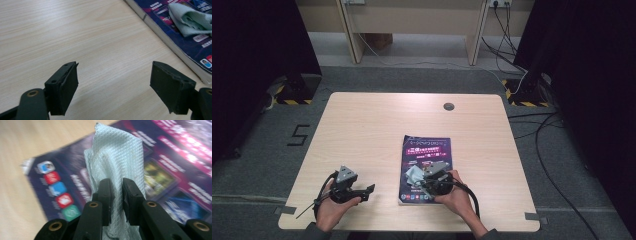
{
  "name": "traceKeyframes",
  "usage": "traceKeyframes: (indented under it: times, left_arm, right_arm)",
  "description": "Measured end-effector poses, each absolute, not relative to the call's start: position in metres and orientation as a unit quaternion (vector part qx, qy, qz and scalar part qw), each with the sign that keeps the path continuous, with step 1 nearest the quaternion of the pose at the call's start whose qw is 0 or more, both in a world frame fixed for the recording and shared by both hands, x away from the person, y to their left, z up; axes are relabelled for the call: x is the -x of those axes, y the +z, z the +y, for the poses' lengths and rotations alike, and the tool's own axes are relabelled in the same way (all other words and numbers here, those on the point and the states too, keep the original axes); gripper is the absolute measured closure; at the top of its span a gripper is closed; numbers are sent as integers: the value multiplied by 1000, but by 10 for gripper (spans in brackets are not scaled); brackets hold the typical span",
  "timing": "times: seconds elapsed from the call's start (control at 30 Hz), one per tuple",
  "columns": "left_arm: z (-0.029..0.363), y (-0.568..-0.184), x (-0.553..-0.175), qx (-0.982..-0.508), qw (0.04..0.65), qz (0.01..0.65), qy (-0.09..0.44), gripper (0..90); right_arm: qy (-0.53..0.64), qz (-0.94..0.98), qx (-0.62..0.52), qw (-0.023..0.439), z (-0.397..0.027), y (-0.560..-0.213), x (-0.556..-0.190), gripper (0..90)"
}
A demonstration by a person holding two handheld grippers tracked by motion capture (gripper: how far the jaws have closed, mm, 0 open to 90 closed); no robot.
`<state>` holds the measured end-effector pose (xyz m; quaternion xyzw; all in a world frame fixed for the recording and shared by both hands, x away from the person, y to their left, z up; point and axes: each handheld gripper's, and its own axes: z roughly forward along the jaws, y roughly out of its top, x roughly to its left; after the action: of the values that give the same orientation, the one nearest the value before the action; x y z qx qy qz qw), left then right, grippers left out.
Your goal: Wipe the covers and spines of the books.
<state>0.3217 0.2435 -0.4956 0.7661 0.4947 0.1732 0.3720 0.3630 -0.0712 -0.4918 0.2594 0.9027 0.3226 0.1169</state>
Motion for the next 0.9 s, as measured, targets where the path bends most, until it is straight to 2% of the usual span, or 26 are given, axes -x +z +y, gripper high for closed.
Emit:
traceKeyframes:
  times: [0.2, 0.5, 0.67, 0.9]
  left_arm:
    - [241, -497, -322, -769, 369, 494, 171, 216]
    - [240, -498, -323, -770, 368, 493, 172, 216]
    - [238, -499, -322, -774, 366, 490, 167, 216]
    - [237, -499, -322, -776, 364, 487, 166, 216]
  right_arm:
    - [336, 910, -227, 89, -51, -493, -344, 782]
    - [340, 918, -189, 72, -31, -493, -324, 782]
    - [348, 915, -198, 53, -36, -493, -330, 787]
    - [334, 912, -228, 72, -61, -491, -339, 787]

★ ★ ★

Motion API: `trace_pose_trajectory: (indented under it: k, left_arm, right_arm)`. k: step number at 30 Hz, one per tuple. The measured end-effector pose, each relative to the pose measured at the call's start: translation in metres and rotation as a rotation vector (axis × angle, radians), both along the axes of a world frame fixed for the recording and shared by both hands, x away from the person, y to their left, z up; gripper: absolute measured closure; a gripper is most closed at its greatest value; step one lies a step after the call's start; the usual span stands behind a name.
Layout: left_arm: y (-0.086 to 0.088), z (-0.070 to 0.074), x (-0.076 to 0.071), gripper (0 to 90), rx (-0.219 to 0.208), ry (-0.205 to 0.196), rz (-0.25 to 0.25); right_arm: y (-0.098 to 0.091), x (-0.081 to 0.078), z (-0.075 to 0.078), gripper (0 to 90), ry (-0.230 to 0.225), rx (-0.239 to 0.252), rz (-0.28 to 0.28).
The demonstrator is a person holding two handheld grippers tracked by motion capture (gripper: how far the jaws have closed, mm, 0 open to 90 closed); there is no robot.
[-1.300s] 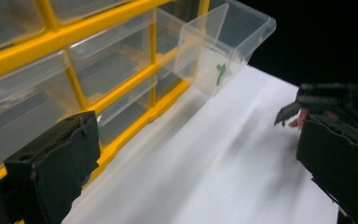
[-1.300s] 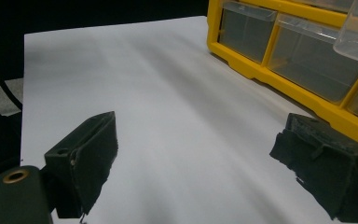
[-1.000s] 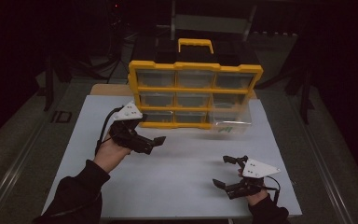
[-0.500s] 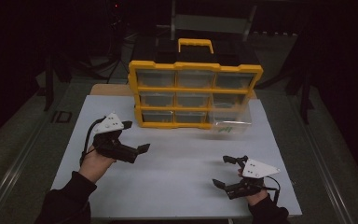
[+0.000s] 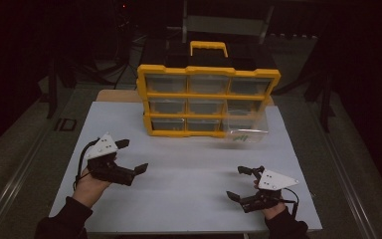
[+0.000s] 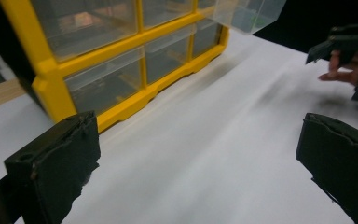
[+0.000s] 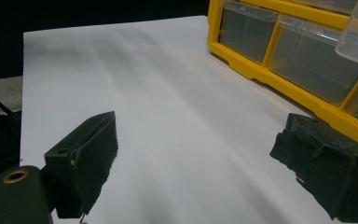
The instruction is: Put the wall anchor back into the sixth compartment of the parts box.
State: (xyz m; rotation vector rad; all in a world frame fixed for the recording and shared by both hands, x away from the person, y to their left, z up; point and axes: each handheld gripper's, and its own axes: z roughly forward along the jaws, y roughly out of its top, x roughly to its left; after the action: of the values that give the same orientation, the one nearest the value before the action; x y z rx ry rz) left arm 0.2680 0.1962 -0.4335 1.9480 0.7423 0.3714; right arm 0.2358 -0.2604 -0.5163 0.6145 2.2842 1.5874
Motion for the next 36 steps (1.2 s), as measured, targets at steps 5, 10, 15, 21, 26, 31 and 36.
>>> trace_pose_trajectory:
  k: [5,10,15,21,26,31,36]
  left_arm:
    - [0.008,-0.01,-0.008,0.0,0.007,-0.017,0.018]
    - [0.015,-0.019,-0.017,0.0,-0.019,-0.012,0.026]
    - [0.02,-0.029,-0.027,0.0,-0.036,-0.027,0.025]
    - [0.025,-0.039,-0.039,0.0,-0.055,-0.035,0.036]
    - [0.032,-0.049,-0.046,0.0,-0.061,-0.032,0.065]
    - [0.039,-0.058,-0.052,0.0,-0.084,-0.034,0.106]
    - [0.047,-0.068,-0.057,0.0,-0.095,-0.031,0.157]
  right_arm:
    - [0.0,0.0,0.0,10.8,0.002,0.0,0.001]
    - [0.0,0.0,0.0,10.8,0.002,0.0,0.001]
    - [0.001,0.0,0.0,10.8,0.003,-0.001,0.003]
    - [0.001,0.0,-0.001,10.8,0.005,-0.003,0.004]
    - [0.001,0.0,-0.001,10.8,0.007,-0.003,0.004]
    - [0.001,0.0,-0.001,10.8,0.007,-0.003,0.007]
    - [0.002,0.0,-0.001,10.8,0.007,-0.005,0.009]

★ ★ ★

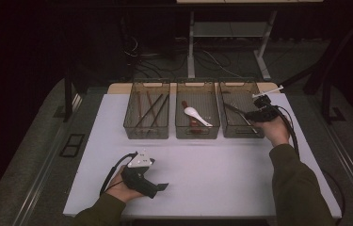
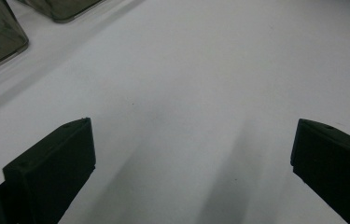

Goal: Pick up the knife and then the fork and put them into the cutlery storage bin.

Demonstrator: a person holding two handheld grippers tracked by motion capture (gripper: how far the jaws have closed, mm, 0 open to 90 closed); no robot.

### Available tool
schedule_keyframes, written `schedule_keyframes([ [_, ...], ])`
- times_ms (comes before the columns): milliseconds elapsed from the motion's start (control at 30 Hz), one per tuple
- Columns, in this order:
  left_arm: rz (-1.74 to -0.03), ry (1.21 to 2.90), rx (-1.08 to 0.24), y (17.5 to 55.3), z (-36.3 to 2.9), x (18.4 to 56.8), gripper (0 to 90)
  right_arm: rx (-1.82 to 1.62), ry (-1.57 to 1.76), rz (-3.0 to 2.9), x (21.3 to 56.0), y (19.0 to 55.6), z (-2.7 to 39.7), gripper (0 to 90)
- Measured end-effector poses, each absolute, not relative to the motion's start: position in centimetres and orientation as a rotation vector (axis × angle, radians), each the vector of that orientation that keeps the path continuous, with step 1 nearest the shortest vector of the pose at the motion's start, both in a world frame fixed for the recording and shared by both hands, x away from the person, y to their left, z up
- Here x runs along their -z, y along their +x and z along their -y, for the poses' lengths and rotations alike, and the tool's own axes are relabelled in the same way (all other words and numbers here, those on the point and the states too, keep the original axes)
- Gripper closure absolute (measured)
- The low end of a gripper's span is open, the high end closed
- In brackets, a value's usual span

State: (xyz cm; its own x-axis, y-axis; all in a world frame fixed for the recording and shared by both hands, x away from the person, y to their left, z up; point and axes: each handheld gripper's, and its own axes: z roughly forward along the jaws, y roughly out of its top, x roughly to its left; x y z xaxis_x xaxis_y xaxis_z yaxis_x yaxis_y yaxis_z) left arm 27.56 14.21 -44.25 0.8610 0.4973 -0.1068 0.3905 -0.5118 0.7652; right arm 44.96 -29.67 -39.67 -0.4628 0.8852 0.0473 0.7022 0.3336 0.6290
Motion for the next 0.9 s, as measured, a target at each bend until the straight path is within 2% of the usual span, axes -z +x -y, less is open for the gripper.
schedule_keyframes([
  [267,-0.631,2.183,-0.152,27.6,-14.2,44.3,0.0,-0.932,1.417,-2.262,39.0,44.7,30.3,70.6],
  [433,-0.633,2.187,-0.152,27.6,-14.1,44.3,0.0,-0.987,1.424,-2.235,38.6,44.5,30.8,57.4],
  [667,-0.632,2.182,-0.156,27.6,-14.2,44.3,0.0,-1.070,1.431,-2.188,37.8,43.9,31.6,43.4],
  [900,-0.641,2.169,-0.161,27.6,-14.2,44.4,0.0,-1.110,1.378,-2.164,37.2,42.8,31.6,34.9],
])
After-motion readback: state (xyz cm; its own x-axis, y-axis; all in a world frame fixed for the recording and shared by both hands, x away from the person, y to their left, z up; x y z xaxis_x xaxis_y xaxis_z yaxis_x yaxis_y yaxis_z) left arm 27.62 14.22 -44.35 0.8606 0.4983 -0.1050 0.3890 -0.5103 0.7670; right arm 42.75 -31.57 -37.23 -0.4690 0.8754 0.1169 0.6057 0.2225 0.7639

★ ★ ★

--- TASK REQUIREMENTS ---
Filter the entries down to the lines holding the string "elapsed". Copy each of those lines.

--- OUTPUT ---
  "timing": "times: seconds elapsed from the call's start (control at 30 Hz), one per tuple",
- times_ms (comes before the columns): milliseconds elapsed from the motion's start (control at 30 Hz), one per tuple

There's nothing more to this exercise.